PROBLEM DESCRIPTION
Determine the count of lines containing "camera" in the entries below and return only that figure.

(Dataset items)
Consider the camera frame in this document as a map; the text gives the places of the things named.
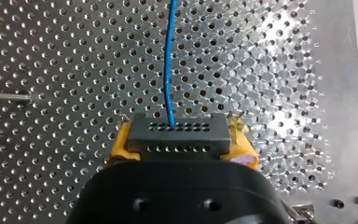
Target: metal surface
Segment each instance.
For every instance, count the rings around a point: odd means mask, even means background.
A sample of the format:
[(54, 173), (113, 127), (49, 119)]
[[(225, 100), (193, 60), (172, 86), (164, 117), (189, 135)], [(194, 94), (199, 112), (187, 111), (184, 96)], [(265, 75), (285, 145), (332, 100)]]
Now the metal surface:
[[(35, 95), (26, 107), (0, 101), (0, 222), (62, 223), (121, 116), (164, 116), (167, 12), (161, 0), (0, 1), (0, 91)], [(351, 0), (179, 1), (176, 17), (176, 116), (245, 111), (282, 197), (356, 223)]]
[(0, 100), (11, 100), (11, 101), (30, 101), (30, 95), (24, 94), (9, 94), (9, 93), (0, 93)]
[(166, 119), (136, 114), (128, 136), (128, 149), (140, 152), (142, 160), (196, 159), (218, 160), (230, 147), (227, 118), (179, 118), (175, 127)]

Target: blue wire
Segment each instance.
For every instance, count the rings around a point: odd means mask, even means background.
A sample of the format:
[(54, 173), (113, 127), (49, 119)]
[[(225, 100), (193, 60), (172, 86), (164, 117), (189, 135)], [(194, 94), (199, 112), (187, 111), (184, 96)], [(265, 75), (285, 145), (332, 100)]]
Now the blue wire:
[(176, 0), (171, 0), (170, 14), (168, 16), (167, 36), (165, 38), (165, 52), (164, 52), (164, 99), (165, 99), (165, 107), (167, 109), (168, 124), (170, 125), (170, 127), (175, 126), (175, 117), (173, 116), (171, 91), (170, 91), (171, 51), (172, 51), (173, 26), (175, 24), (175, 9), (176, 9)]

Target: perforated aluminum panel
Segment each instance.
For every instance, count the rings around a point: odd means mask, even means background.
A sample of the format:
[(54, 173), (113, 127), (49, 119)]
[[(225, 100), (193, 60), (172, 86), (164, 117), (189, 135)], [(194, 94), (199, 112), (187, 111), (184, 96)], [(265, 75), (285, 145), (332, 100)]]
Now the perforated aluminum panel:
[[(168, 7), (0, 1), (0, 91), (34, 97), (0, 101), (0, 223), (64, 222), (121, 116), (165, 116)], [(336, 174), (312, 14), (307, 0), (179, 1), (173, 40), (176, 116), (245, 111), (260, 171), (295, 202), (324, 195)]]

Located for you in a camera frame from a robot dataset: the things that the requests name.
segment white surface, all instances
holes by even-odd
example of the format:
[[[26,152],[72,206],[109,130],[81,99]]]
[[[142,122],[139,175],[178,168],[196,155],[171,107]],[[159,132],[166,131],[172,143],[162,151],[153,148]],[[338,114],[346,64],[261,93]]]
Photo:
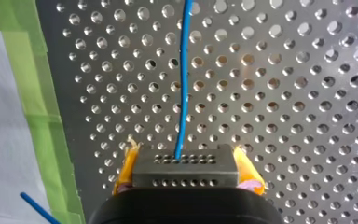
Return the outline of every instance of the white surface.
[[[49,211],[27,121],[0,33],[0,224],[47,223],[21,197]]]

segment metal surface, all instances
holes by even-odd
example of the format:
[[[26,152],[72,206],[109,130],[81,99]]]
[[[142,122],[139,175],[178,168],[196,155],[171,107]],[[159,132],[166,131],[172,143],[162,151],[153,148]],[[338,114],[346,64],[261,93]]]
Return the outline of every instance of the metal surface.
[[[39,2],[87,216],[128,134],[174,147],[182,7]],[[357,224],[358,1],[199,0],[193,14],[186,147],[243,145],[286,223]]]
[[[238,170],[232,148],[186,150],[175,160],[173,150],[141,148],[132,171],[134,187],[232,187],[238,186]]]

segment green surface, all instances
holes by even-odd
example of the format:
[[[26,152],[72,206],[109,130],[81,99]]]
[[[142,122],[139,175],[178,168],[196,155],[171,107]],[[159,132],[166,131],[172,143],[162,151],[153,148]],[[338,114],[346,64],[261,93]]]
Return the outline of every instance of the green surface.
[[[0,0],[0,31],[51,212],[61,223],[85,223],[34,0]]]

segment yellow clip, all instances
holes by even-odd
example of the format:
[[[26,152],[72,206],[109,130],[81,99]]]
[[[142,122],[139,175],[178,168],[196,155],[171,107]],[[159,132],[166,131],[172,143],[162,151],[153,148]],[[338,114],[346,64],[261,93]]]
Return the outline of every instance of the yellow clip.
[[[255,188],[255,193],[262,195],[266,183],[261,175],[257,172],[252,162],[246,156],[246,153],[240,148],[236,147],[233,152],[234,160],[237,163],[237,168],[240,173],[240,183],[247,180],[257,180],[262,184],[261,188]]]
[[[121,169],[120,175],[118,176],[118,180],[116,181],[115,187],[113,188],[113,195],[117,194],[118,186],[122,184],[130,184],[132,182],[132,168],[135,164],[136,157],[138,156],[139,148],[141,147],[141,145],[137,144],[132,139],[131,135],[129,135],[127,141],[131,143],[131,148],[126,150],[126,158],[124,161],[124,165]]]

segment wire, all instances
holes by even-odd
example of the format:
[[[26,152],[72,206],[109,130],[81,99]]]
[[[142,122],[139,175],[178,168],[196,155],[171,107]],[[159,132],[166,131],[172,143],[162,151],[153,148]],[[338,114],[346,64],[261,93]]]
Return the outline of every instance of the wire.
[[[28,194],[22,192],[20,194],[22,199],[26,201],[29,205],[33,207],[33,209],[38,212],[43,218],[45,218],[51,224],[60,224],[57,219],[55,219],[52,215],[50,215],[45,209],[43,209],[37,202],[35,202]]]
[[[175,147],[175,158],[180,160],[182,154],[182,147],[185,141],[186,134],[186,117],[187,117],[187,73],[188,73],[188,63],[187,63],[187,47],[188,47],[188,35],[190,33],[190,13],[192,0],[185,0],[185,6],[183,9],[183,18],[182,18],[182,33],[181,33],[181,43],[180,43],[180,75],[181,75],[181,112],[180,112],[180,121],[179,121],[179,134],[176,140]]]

---

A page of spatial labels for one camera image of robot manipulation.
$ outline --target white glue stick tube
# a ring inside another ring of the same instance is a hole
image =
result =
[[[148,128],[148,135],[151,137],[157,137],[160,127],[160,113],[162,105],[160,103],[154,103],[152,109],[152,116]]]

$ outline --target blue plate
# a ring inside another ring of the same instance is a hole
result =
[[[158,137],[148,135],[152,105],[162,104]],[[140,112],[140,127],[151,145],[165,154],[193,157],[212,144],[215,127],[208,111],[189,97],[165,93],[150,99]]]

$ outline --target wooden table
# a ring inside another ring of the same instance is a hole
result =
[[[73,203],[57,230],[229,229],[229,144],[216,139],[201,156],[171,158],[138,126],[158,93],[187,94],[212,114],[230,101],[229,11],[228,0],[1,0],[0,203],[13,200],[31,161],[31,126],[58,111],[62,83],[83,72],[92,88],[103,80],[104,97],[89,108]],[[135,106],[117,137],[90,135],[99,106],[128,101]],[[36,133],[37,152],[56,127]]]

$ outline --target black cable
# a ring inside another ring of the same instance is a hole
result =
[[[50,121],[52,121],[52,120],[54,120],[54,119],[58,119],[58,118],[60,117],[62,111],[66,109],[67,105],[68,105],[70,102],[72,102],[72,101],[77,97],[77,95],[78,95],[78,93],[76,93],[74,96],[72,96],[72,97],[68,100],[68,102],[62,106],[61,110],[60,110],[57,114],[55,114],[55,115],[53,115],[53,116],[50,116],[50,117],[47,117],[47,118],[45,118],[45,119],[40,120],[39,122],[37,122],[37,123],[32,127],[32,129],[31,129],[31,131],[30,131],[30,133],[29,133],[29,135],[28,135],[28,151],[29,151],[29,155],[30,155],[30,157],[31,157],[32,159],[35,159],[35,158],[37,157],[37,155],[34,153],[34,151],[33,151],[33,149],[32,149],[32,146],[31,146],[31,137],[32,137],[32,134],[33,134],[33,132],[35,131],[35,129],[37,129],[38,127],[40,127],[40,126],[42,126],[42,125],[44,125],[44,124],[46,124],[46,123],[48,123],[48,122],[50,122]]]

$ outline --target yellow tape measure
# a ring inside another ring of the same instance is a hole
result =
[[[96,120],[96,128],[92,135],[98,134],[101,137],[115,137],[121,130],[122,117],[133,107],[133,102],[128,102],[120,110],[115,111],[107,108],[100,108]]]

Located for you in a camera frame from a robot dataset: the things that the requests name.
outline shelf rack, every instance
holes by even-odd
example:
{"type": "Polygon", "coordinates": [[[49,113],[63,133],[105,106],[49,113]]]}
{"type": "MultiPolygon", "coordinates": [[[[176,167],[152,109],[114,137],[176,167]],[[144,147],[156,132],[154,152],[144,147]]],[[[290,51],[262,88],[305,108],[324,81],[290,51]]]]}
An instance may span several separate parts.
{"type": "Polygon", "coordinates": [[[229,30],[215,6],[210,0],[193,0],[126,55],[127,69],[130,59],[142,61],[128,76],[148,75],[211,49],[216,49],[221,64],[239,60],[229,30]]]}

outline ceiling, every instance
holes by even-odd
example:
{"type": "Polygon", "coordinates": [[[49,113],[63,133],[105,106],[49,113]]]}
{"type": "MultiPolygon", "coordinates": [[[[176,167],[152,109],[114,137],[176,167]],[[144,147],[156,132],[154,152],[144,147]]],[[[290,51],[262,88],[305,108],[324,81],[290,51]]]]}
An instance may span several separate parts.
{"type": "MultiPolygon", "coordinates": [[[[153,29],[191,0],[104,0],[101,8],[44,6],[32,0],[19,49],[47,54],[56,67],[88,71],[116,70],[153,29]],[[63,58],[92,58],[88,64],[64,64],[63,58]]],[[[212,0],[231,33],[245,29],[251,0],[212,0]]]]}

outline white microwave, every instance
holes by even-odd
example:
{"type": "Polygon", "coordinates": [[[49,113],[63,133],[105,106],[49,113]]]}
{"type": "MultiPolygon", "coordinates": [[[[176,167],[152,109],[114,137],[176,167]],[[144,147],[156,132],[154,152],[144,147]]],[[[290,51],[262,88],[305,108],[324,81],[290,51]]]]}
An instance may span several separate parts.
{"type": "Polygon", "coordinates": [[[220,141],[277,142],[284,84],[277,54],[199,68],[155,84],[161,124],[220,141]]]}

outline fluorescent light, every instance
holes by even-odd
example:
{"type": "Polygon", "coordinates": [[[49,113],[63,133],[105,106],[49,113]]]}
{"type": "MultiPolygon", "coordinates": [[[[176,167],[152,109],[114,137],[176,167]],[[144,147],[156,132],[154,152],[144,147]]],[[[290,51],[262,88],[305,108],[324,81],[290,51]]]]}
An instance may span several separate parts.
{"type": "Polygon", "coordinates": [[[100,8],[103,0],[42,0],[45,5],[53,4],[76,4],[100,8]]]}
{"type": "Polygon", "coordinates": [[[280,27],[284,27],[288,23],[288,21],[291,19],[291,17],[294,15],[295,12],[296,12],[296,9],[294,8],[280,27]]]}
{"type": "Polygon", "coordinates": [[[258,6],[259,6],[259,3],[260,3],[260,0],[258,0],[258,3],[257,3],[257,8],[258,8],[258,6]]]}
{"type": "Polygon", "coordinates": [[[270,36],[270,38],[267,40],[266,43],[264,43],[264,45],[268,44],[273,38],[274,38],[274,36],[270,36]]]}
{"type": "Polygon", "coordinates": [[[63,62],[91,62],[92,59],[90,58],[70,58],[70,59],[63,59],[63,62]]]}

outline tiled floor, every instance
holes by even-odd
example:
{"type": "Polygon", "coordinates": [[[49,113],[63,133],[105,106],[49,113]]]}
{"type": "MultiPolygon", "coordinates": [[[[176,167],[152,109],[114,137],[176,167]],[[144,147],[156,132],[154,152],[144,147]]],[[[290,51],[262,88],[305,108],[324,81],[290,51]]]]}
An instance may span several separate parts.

SOLUTION FOR THIS TASK
4